Seorang lelaki baya yang merasa suci dan paling benar dibandingkan orang lain itu kaget sekagetnya. Bahkan nyaris pingsan, ketika ia melihat wajahnya sendiri di atas permukaan air telaga itu!
Ia tidak lagi melihat wajahnya yang ganteng segantengnya mirip cover sampul majalah. Bentuk wajahnya jadi kotak tanpa rambut di kepala, mata belok, dan hidung lancip berbentuk segitiga yang ditempel.
Secara reflek ia meraba wajah sendiri. Hidungnya sedikit mancung, tapi tidak tempelan seperti yang tampak di permukaan air telaga. Ia lalu meraba mulut, mata, lalu rambut … semua normal.

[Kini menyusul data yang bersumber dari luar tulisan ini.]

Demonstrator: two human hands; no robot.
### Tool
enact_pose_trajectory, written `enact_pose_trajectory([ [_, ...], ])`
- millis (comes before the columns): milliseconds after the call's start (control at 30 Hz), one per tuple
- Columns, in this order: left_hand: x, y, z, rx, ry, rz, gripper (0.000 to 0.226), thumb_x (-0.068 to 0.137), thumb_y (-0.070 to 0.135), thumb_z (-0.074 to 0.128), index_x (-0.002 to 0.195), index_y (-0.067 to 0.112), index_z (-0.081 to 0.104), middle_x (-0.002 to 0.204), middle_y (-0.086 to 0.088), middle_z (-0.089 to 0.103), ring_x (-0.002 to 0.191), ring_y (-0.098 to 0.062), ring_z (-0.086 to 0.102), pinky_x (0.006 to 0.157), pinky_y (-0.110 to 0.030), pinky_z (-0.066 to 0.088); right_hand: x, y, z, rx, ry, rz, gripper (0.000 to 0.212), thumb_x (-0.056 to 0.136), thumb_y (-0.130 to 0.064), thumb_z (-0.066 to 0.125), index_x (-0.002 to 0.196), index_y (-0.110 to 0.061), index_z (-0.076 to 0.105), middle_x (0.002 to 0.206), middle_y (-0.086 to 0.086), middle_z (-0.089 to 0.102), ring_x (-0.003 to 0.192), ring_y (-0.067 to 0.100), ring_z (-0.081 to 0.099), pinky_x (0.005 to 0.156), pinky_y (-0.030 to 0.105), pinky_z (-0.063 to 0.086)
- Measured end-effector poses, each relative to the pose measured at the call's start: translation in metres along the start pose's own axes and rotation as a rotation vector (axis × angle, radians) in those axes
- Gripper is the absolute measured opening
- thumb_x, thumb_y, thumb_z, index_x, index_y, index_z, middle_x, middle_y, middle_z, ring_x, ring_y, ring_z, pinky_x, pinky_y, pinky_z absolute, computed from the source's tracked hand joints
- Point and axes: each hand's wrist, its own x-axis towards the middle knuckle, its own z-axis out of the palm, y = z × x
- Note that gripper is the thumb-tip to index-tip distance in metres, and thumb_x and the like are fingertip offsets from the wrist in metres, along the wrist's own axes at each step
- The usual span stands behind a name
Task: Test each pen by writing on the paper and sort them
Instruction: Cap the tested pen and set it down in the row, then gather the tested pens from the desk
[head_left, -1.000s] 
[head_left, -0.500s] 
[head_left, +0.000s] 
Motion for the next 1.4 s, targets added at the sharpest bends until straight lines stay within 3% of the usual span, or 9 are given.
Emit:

Berarti permukaan telaga itu menipu.
Saking penasaran ia mengambil hape, dan motret wajah sendiri.
Astaga! Potret yang di hape dan permukaan air telaga itu sama! Tapi, kenapa wajah yang diraba dan hasil potret itu berbeda?
Saking penasaran sepenasarannya ia lalu menuju ke mobilnya untuk bercermin di spion, spion tengah dalam, juga di kaca pintu. Potret itu sama pleg dengan wajahnya. Aneh, semua cermin itu seperti menipunya!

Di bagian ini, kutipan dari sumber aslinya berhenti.